“The winter is the time of transformation and haunting, not necessarily hostile revenance, but the cold dusk offers access to a past that is almost overwhelming.” The Idea of North, Peter Davidson
In the mid-1930s, photographer and painter Dora Maar (also Picasso’s lover and model, seen in the portraits he called The Weeping Woman) bought a small star-shaped casket in a Parisian flea market. Inside was the fragment of a star-shaped biscuit. This fetish object was once the property of the eccentric French writer Raymond Roussel who had attached a label to the box: ‘A star originating from a lunch I attended on Sunday, 29 July 1923, at the Observatory at Juvisy with [astronomer and spiritist] Camille Flammarion presiding.’ The star-shaped biscuit passed into the hands of French surrealist Georges Bataille (Dora Maar’s lover between 1933-34), who spoke of being troubled by the object. ‘[Roussel] obviously wanted to appropriate to himself this edible star in a manner more important and actual than simply by eating it,’ he wrote. ‘This strange object signified for me the way in which Roussel had achieved his dream of eating a heavenly star.’ For Bataille, the biscuit was not unlike Proust’s madeleine, an unlocking of buried dreams and memories, a mythical object that can release ideas, images and myths for past, present and future. Others might think of it as the Roman Catholic sacrament (encased and ‘shown’ in its solar, or star-shaped monstrance), the various shape-changing foods eaten by Alice in her Wonderland, or the plant hallucinogens used in shamanic séance to effect travel between the worlds of the living and the dead.
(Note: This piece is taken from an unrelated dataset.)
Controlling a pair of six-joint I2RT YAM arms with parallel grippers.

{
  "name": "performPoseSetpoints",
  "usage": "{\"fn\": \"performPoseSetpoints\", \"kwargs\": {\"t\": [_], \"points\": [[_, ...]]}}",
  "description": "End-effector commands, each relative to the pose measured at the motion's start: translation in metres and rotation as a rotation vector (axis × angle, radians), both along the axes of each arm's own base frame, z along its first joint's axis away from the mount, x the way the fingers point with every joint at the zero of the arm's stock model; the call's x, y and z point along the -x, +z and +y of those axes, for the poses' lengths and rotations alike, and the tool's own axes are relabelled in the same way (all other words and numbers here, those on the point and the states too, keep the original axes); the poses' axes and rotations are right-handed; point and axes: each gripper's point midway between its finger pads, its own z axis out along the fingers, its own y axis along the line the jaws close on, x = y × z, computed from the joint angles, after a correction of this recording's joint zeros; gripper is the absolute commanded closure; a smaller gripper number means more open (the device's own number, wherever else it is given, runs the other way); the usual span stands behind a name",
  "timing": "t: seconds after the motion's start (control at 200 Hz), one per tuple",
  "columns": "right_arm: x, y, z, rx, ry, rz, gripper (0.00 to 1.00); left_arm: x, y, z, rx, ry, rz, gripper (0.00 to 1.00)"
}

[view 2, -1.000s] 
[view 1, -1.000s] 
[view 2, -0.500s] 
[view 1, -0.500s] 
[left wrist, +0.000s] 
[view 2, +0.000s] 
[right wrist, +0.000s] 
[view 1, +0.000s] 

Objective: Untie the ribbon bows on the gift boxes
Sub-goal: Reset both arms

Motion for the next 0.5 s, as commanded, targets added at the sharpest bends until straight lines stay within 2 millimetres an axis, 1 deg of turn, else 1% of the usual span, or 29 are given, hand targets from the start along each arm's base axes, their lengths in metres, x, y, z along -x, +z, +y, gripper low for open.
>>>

A ghost story, perhaps? In a draughty room, on an island in a remote place (somewhere like Iceland, or a small island off the coast of Ireland or Japan), Dora waits implacably for apocalypse, the end of everything, a great silence. She waits for water to cover her island as the great melting returns us to the sea. Her external environment shrinks, submerges, just as her inner life moves toward a central core of silence, and in this state of suspension she travels through a land of death and memory, searching for ways to write and rewrite her story, particularly that part of her story written by others. The image of her as the Weeping Woman is broken down and reassembled like a puzzle that resists completion.
The setting: a space that seems ghostly and shadowed, the ground covered with burned tree branches, dry leaves, ashes, old machines, the ruins of the past, a consequence of some catastrophe. Dora has very little: a low table which serves also as a bed; a great book – disintegrating, worm-eaten, exuding red and brown powders – of her journals and diaries; water in a bowl, and a fetish object, a memento – the star-shaped biscuit. There are outbursts of anger, re-enactments of a breakdown, the inflicting of electric shock treatment. In her loneliness, she sings and speaks aloud to activate the still air of her solitude, ‘to set the darkness echoing’. Her memories are interwoven with spells recited to conjure the past. The air is alive with whispers, strange sounds, haunting echoes, as if the voice that she projects into space echoes back to her as stranger, usurper, saboteur.
The room is occupied also by two presences, or spirits. Their names are Euphrosine and Seabrook. Euphrosine seems to come from the 18th century, a character from a Fragonard painting or a story by the Marquis De Sade. Seabrook is an adventurer from the 1920s. They could be described simply as ghosts or revenants representing the errors of history but they can also be read as traces of Dora’s memories, as elements of her unconscious, or as manifestations of spirit guides who have been raised by her spells, her involuntary actions, her dreaming and the effects of isolation on her interior self. Like the puppeteers of Japanese bunraku, they are ‘invisible’ to her. Signs of their existence are only partially and slowly evident to Dora, as ghosts, apparitions, or auditory hallucinations, or as ambiguous, fleeting moments of feeling in which differences between outer reality and the inner life of the mind are uncertain. Without quite knowing what she is doing, she casts spells. Somehow, the presences are conjured, though she is only partially aware of this consequence.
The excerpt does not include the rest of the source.